(Exercise aim):
For the entries that follow, restate word for word the line containing "Check that the orange", the line containing "Check that the blue-lid", and every line that lies between them.

++++ Given data ++++

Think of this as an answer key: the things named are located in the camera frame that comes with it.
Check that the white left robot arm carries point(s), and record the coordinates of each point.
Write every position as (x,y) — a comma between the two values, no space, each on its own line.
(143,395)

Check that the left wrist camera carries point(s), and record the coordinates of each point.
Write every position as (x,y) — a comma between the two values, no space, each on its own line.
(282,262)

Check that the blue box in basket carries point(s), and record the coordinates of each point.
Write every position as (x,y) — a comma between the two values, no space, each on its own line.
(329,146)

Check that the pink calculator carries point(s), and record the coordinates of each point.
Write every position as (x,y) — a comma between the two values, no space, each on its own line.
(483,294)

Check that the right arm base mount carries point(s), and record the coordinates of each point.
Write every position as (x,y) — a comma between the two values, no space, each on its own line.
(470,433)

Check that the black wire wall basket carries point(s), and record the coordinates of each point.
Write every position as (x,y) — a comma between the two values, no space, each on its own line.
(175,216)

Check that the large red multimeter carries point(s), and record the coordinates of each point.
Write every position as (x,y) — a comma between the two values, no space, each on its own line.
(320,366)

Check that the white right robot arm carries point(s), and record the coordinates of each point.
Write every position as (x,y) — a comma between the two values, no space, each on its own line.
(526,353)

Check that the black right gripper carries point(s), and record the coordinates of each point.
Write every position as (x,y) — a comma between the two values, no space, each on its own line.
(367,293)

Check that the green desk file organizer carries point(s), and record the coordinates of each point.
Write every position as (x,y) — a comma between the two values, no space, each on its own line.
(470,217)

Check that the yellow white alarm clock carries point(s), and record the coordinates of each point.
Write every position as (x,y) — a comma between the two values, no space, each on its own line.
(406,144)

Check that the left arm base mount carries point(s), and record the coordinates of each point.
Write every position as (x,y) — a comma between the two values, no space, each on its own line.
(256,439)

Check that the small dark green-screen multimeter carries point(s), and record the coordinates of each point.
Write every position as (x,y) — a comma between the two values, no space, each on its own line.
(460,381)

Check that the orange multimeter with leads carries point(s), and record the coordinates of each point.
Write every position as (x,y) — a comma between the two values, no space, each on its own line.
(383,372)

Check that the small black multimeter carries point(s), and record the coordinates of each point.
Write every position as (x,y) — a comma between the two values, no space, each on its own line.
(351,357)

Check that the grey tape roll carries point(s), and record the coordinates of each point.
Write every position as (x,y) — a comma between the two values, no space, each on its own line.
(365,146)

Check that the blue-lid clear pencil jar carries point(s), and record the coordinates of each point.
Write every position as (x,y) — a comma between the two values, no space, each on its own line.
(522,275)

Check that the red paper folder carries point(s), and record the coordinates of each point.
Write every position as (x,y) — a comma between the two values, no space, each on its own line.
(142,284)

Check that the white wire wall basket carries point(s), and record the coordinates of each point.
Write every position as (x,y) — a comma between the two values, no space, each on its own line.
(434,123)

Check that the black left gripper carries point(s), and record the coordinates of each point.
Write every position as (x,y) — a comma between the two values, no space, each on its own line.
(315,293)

++++
++++ Given data ++++

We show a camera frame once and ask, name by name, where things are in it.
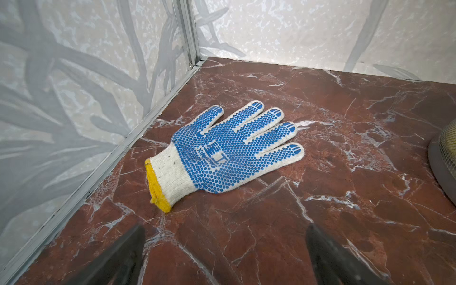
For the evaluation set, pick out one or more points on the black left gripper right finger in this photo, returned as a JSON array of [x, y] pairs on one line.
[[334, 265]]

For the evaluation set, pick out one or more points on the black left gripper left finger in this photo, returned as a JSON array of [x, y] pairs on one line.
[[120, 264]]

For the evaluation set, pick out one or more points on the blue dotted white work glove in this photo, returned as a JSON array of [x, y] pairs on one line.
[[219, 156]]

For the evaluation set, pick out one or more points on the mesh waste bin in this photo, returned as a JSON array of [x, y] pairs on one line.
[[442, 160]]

++++
++++ Given data ++++

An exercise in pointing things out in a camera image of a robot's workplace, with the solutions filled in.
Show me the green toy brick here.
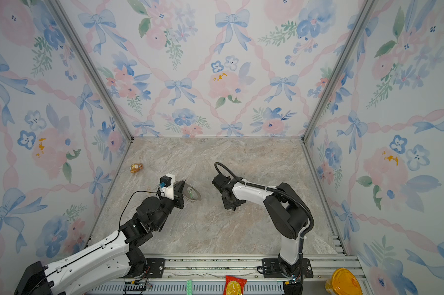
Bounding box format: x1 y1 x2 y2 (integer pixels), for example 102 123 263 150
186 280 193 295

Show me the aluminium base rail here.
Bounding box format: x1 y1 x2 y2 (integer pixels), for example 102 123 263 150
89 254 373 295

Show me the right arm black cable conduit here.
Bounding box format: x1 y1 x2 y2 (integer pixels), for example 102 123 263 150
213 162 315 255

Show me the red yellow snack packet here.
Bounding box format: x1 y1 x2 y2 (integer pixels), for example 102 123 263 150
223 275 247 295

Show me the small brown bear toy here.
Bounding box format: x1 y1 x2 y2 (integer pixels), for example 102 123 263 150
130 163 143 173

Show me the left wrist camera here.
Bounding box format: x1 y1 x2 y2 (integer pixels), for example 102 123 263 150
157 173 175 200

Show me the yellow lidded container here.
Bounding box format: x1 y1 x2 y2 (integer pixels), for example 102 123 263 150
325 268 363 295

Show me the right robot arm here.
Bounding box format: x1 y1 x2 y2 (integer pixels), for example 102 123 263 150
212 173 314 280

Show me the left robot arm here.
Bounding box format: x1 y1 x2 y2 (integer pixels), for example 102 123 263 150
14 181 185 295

++++

(Result of the exercise):
Check that the orange multimeter with leads carries point(s), and record the coordinates of each point.
Write every position as (x,y) — a comma between the two values, no space, each on its own line.
(383,372)

Check that the small black multimeter carries point(s), and record the coordinates of each point.
Write every position as (x,y) — a comma between the two values, no space, each on its own line.
(351,357)

Check that the grey tape roll carries point(s), and record the coordinates of each point.
Write every position as (x,y) — a comma between the two values, no space, each on its own line.
(365,146)

Check that the blue-lid clear pencil jar carries point(s), and record the coordinates of each point.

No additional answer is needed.